Saving sample_submission.csv to sample_submission.csv


In [0]:
import category_encoders as ce
import pandas as pd
from sklearn.tree import DecisionTreeClassifier
from sklearn.model_selection import train_test_split


train_features_file = 'train_features.csv'
train_labels_file = 'train_labels.csv'
test_features_file = 'test_features.csv'

train_feat = pd.read_csv(train_features_file)
train_labels = pd.read_csv(train_labels_file)
test_feat = pd.read_csv(test_features_file)

In [10]:
X_train = train_feat
y_train = train_labels['status_group']

X_train, X_val, y_train, y_val = train_test_split(
    X_train, y_train, train_size=0.80, test_size=0.20, 
    stratify=y_train, random_state=42)

X_train.shape, X_val.shape, y_train.shape, y_val.shape

((47520, 40), (11880, 40), (47520,), (11880,))

In [0]:
num_features = ['region_code', 'district_code']
               
cat_features = ['payment_type','waterpoint_type', 'quantity', 
                'extraction_type', 'permit', 'management'] 

In [12]:
features = cat_features + num_features

X_train_subset = X_train[features]
X_val_subset = X_val[features]

encoder = ce.OneHotEncoder(use_cat_names=True)
X_train_encoded = encoder.fit_transform(X_train_subset)
X_val_encoded = encoder.transform(X_val_subset)
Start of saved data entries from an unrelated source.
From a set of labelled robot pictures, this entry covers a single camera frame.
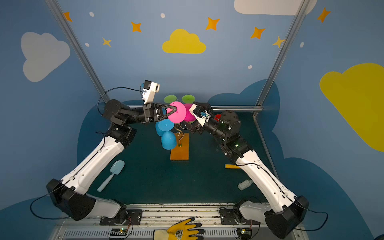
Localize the white brush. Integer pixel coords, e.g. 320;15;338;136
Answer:
238;180;254;191

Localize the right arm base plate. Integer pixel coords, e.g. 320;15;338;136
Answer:
218;208;251;225

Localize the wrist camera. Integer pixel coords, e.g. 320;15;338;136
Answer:
141;80;160;104
189;102;213;127

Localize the front blue wine glass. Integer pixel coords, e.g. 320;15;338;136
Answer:
160;119;177;150

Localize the right green wine glass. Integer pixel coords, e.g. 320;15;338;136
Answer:
182;95;196;104

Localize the gold wire glass rack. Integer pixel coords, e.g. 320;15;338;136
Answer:
174;122;188;147

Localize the blue wine glass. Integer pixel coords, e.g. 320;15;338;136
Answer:
155;122;164;137
160;119;177;150

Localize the yellow toy shovel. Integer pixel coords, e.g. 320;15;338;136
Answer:
225;164;241;169

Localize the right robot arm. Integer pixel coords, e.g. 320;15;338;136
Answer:
190;105;310;240

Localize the left circuit board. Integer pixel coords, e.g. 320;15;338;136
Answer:
110;228;128;237

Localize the light blue toy spatula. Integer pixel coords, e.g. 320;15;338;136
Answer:
97;160;125;193

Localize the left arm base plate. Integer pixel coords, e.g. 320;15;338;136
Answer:
100;209;143;226

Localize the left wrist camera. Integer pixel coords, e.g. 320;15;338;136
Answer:
141;80;160;104

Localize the orange wooden rack base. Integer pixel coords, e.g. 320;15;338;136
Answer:
170;133;190;161

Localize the right circuit board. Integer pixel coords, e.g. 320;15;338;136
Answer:
236;228;253;240

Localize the pink wine glass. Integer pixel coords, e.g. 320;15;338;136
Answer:
168;102;196;124

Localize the yellow black work glove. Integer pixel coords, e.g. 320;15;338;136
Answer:
153;217;205;240

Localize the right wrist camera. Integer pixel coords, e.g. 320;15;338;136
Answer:
189;102;213;127

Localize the left green wine glass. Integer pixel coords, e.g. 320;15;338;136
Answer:
164;95;178;104

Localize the red wine glass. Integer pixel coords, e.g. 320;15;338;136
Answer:
215;114;221;122

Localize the green wine glass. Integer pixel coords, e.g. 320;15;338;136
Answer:
164;95;178;104
182;95;196;104

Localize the rear blue wine glass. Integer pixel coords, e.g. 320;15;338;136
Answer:
155;122;164;137

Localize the aluminium frame rail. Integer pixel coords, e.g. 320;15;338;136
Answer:
123;104;263;112

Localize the circuit board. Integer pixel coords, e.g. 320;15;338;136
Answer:
236;228;253;240
110;228;128;237

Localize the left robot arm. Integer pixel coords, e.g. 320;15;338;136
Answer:
47;100;185;222

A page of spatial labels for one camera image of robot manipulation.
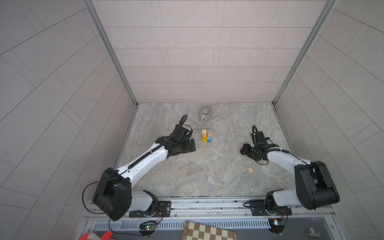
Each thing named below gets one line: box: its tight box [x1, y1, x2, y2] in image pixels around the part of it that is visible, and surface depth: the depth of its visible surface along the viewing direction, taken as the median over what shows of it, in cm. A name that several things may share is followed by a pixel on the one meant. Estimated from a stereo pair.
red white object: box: [78, 231, 113, 240], surface depth 62 cm
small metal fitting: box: [306, 227, 321, 238], surface depth 65 cm
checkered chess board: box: [181, 221, 238, 240], surface depth 64 cm
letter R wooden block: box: [207, 129, 213, 137], surface depth 93 cm
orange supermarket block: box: [202, 135, 208, 143], surface depth 94 cm
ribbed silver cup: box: [199, 106, 212, 122], surface depth 104 cm
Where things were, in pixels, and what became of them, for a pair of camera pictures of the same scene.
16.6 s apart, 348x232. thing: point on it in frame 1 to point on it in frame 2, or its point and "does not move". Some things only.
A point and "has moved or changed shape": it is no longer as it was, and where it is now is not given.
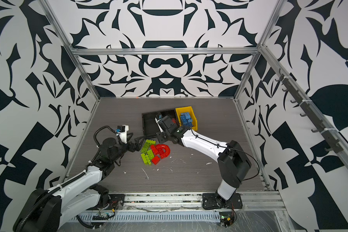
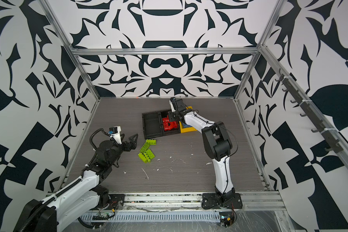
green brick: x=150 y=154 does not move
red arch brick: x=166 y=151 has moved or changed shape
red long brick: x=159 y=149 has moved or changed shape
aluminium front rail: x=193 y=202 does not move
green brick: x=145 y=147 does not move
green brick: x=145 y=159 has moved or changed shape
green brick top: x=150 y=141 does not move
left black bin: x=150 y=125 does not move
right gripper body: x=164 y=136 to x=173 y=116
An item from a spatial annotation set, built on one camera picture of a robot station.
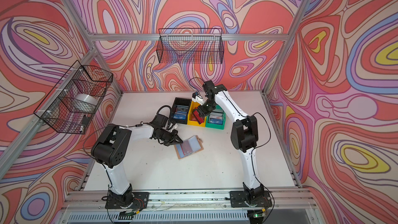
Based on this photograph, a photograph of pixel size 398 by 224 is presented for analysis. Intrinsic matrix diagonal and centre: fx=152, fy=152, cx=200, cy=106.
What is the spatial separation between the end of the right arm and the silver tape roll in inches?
20.4

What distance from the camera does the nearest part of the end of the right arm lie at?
70cm

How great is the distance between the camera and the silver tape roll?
2.31ft
dt = DecisionTreeClassifier(random_state=42, max_depth=15)
dt.fit(X_train_encoded, y_train)
print('Decision Tree')
print('Train Accuracy', dt.score(X_train_encoded, y_train))
print('Validation Accuracy', dt.score(X_val_encoded, y_val))

Decision Tree
Train Accuracy 0.7805555555555556
Validation Accuracy 0.7566498316498317


In [0]:
X_test_subset = test_feat[features]
X_test_encoded = encoder.transform(X_test_subset)


In [0]:
sumbission_sample_file = 'sample_submission.csv'
sample_submission = pd.read_csv(sumbission_sample_file)

In [0]:
y_pred = dt.predict(X_test_encoded)
submission = sample_submission.copy()
submission['status_group'] = y_pred
submission.to_csv('kel-submission-03.csv', index=False)

In [18]:
!head kel-submission-03.csv

id,status_group
50785,non functional
51630,functional
17168,functional
45559,non functional
49871,functional
52449,functional
24806,functional
28965,non functional
36301,non functional


In [0]:
from google.colab import files
files.download('kel-submission-03.csv')

# Assignment
- Start a clean notebook, or continue with yesterday's assignment notebook.
- Continue to participate in our Kaggle competition with the Tanzania Waterpumps data. 
- Do more exploratory data analysis, data cleaning, feature engineering, and feature selection.
- Try a Decision Tree Classifier. 
- Submit new predictions.
- Commit your notebook to your fork of the GitHub repo.

## Stretch Goals
- Create visualizations and share on Slack.
- Read more about decision trees and tree ensembles. You can start with the links at the top of this notebook.
- Try [scikit-learn pipelines](https://scikit-learn.org/stable/modules/compose.html):

> Pipeline can be used to chain multiple estimators into one. This is useful as there is often a fixed sequence of steps in processing the data, for example feature selection, normalization and classification. Pipeline serves multiple purposes here:

> - **Convenience and encapsulation.** You only have to call fit and predict once on your data to fit a whole sequence of estimators.
> - **Joint parameter selection.** You can grid search over parameters of all estimators in the pipeline at once.
> - **Safety.** Pipelines help avoid leaking statistics from your test data into the trained model in cross-validation, by ensuring that the same samples are used to train the transformers and predictors.